Société offshore ! Pour beaucoup de personnes, seuls des hommes d’affaires très fortunés peuvent se le permettre. Dans la majeure partie des cas, ils représentent effectivement le plus grand pourcentage de propriétaires de sociétés offshores. Cela ne veut pas pour autant dire qu’ils sont les seuls à pouvoir les ouvrir. La création d’une société offshore est de loin plus facile qu’on ne le pense.

 

Société offshore ! Pour beaucoup de personnes, seuls des hommes d’affaires très fortunés peuvent se le permettre.
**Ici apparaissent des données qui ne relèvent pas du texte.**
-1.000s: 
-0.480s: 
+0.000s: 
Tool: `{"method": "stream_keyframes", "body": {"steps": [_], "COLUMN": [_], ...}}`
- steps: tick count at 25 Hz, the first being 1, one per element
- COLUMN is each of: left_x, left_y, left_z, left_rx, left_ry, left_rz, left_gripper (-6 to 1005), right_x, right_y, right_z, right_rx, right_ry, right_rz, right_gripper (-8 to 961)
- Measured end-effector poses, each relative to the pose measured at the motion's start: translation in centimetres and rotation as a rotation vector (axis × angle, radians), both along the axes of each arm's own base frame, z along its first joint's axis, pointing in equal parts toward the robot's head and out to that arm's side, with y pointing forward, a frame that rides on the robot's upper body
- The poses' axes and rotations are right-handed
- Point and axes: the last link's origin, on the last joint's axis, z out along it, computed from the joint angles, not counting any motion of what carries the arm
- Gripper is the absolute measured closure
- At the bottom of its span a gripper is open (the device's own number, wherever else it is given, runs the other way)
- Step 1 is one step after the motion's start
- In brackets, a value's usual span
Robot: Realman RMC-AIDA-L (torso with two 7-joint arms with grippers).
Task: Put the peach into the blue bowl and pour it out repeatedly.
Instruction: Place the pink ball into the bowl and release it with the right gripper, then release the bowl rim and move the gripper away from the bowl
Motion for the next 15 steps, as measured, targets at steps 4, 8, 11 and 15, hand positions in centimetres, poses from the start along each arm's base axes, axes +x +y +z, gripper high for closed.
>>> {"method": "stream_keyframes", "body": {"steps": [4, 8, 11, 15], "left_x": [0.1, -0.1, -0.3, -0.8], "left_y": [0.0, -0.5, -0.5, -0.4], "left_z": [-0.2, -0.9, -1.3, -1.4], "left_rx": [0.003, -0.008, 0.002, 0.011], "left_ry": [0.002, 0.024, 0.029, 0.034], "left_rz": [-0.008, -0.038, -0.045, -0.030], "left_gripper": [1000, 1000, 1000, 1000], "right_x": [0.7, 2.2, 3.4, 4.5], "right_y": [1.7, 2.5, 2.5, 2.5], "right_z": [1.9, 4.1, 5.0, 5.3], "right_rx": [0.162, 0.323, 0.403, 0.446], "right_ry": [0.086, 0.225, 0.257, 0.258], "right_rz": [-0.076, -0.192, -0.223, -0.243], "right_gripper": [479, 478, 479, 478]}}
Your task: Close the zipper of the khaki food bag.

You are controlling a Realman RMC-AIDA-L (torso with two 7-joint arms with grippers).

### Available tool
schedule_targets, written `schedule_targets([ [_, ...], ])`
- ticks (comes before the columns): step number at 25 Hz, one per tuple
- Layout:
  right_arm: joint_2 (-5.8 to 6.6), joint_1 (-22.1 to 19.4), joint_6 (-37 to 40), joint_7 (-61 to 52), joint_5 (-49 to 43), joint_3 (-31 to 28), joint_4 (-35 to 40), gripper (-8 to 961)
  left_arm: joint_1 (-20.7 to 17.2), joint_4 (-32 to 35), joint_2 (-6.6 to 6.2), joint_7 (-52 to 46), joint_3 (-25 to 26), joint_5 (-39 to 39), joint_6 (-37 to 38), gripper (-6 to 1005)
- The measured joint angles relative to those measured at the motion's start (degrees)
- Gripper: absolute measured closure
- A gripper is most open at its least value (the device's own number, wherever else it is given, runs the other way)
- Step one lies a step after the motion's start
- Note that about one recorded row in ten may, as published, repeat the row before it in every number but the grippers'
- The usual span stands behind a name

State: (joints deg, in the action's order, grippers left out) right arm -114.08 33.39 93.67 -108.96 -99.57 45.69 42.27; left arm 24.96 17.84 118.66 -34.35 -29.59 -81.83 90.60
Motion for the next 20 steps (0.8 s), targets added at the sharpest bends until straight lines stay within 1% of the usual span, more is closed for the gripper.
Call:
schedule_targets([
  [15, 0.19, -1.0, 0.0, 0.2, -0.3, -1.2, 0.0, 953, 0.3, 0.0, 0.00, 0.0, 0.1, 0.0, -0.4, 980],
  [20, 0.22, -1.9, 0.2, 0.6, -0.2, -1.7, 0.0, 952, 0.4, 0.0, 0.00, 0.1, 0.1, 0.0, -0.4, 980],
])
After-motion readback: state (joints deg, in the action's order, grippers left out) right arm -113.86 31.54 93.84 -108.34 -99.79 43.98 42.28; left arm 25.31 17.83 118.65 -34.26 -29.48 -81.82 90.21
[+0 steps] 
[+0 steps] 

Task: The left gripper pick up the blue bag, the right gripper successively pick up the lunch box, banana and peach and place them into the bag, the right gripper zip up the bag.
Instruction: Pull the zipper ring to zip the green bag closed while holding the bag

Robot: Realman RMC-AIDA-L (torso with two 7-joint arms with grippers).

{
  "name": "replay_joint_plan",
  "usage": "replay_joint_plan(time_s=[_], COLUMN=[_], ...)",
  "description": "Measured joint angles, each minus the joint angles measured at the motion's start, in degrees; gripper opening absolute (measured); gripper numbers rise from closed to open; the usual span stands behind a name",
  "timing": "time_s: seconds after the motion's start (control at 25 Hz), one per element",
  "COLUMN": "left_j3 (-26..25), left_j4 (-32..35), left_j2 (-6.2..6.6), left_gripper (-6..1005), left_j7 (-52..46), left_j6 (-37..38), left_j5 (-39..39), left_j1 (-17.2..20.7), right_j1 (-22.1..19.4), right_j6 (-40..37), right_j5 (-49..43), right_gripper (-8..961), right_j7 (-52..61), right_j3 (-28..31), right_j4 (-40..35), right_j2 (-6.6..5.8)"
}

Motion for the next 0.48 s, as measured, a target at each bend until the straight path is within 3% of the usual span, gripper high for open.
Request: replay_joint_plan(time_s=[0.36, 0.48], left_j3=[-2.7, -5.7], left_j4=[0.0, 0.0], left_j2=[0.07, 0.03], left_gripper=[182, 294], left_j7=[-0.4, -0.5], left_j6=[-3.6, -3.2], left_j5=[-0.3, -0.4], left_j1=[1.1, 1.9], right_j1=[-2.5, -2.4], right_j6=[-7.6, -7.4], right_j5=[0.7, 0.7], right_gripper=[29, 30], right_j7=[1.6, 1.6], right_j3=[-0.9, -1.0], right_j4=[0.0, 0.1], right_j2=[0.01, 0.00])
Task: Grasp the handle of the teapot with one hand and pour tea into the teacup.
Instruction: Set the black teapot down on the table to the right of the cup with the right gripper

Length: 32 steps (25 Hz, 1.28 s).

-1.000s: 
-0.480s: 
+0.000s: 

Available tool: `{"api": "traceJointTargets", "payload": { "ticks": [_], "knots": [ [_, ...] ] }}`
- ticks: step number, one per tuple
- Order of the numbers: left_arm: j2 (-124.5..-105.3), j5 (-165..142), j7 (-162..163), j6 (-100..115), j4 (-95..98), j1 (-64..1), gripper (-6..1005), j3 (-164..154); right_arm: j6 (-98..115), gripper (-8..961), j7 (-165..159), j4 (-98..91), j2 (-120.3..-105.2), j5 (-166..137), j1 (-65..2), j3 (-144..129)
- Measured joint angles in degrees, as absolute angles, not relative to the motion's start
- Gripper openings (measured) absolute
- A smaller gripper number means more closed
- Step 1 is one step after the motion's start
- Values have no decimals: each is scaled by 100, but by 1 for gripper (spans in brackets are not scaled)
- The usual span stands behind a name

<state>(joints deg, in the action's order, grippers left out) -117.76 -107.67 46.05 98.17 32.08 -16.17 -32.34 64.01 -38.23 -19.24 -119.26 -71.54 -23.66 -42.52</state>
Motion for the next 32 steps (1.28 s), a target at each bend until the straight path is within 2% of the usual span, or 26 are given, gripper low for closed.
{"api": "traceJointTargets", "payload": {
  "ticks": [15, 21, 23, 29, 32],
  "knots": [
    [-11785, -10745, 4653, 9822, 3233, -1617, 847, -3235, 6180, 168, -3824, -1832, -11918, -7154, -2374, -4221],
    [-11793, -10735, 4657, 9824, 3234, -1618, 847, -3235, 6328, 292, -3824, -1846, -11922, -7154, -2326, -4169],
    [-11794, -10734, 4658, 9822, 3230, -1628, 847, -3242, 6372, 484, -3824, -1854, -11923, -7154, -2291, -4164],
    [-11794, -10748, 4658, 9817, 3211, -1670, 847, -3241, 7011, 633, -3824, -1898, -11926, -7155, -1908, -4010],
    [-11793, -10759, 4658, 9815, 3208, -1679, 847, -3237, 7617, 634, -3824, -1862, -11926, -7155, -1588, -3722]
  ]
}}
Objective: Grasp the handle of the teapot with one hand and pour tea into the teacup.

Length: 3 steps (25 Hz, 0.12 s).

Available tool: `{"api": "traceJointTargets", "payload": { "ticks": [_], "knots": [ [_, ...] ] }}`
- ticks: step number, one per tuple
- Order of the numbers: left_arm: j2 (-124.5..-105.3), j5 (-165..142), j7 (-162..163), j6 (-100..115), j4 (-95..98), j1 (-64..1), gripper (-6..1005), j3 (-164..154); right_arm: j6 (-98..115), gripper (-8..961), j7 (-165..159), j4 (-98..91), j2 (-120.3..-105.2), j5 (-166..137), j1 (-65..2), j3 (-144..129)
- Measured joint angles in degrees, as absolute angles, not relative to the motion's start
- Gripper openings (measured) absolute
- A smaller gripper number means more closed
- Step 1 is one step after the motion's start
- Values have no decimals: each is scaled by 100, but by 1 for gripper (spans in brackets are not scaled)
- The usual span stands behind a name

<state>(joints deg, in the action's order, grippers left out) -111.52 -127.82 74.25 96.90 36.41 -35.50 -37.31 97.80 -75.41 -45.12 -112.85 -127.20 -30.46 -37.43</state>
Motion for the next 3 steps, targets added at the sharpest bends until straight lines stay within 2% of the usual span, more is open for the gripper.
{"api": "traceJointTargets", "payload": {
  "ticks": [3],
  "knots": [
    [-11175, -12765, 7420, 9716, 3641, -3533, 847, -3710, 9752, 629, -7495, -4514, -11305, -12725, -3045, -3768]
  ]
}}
Dans la majeure partie des cas, ils représentent effectivement le plus grand pourcentage de propriétaires de sociétés offshores. Cela ne veut pas pour autant dire qu’ils sont les seuls à pouvoir les ouvrir. La création d’une société offshore est de loin plus facile qu’on ne le pense.

 

Le coût, un mythe à la peau dure

Nombreux sont ceux qui aimeraient profiter des avantages d’une société offshore, mais ils craignent de commencer les démarches basiques.  Motif : ça coute les yeux de la tête ! Il ne fait aucun doute que la création d’une société offshore est quelque peu onéreuse, mais on est bien loin des fortunes que certaines personnes se représentent. Avec un coût raisonnable, hormis les frais d’un avocat fiscaliste, il est tout à fait possible de l’ouvrir. C’est justement à ce dernier qu’il faudra attribuer une bonne partie du budget. Ces conseils et son assistance, très importants, coûtent relativement cher. En fonction des besoins et capacités de l’individu, il lui indiquera quand quel pays il est souhaitable d’ouvrir son entreprise et la démarche à suivre. Inutile de mentionner que le montant à dépenser sera encore un peu plus important s’il doit se charger de toutes les démarches.

 

Création de société offshore, les dépenses incontournables

Le cout de l’opération dépend de la structure que l’on souhaite mettre en place. Plus elle est simple, moins l’opération sera couteuse.  S’il s’agit d’une structure basique, on pourra même éventuellement se passer de l’avocat fiscaliste. Bien qu’envisageable, c’est une extrême qu’il est cependant conseillé d’éviter. L’avocat aide en prendre en considération tous les aspects, y compris ceux auxquels on n’aurait pas prêté attention soi-même. Parlant des dépenses proprement dites, en tête de liste celles liées à l’ouverture de l’entreprise elle-même. Viennent ensuite celles liées à l’ouverture d’un compte bancaire pour la société. À cela, il faudra ajouter les frais de maintien annuels, ainsi que ceux du Nominee.